So, you know, just when you look at like where the various, you know, like what features
different chains are going for.
What are some of the different advantages or disadvantages that you think will make or break the competition?
Like, you know, you talked about the network effect.
So do you think that like tether out of the gate is just going to, you know, continue to dominate?
Or like what are some of the other things that you think, you know, could change just the current rankings?
In terms of rankings, okay, well, I'll come at this from a left curve retail user.
Which is to say, today I have a good amount of cash and I'm much more comfortable with USC.
However, I find myself keep swapping that into P-Y-USD.

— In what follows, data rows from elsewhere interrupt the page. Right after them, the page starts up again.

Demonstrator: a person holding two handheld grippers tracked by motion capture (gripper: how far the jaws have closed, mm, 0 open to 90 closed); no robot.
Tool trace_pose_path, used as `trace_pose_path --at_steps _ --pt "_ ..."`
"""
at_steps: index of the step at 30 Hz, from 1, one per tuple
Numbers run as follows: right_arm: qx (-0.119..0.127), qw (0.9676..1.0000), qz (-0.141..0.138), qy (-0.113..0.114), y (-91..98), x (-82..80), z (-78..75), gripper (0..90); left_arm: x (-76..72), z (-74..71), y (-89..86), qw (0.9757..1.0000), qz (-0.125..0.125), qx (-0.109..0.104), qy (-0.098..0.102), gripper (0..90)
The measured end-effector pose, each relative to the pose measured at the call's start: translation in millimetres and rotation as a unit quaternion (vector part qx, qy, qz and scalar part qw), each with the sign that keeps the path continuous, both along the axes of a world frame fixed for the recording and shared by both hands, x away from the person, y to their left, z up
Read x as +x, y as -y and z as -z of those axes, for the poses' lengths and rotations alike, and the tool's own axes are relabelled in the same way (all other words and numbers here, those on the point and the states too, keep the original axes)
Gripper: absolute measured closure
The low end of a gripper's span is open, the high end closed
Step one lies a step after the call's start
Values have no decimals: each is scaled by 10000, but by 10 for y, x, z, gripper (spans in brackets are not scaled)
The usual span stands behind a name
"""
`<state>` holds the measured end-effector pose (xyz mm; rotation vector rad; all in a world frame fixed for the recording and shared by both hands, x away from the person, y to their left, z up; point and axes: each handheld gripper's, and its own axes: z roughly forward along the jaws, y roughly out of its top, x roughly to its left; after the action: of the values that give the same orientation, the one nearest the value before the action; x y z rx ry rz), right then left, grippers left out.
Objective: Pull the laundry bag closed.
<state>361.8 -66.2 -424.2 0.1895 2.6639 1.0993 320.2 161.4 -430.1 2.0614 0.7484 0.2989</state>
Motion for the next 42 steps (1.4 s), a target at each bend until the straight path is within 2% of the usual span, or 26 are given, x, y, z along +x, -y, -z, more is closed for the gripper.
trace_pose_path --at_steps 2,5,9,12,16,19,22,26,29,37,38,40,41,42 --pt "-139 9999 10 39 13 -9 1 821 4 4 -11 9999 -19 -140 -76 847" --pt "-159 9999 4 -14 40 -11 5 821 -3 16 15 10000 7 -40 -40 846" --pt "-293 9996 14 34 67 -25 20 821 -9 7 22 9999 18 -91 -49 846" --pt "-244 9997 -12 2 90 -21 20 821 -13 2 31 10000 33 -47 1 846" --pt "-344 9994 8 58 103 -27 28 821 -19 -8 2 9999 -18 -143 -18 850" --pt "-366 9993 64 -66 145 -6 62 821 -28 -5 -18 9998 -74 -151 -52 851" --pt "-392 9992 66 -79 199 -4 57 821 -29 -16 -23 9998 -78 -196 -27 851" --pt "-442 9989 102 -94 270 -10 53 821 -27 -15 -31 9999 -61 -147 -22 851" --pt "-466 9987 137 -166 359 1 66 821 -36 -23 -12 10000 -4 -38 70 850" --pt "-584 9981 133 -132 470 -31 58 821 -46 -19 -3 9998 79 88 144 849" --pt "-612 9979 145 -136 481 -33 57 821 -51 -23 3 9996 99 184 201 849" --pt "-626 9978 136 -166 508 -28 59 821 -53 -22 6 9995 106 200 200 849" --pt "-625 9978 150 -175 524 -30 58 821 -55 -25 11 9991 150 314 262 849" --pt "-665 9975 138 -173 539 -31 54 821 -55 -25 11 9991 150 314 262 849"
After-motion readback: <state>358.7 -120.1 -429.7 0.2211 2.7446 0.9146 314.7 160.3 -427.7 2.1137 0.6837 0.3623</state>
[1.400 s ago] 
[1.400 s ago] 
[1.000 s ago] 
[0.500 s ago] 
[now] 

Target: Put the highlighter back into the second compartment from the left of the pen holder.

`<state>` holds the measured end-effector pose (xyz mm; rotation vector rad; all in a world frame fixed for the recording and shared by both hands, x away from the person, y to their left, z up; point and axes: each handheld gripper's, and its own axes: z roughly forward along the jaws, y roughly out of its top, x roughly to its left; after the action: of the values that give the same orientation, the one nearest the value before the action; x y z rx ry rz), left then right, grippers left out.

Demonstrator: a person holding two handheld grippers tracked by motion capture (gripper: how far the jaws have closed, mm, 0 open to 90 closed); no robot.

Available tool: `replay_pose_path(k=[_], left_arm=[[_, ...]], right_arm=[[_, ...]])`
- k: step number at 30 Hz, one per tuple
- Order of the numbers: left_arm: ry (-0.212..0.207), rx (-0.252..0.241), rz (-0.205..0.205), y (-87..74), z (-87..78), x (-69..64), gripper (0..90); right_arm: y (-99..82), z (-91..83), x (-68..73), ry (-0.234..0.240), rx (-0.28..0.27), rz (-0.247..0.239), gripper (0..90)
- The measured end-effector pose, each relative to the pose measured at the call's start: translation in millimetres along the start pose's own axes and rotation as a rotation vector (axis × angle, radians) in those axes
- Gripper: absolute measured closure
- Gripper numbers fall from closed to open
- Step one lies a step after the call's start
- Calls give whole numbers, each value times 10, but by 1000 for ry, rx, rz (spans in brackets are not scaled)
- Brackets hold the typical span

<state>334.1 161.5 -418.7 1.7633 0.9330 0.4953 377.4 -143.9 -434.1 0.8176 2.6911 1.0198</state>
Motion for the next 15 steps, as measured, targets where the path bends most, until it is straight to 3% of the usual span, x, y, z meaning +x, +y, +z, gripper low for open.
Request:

And the only reason is because Camino gives 12% on and PayPal is paying me money to win this race.
So I'm basically just trying to extract from whoever is going to give me the most money because I'm okay with that risk of depositing in a lending pool.
So I think
USDT
So I think there's like a few different user
Classifications here
One is that the person who just doesn't care
They're not going to really
Do borrow lend
They're not going to have any real size
They will just do whatever is the default
It seems to me, right?
Like if Phantom is making you use
Their cash token
I'm probably just going to use that
I don't really care
Even within cast
I don't necessarily care
which is like the card company.
I don't really care which one I'm using.
They're all fungible to me.
In Defi, I use the one that gives me the most yields,
provided it's not like a super sketchy one.
It seems to me that the new wave is going to be, as Rob said,
the people with the distribution, the phantoms,
Jupiter's of the world, releasing their own,
but then working with one of these people,
issuer types behind the scenes.
So like Phantom is working with Bridge and Stripe
and Jupiter's working with Athena, right?
And so the apps combining with these infrastructure stable companies and then whoever has the most distribution kind of dictates the rules.
So for Tether specifically, like if you were to go ask Pallo today, like, you know, why do people choose Tether?
Right.
And why don't you share any yield?
Like you like people ask them this every, every panel he's ever on.
And what will tell you is like he doesn't need to, right?
He has brand recognition.
To Mertz point earlier, you know, he went to go buy nicotine and the guy said, no, I only take Tether on Tron.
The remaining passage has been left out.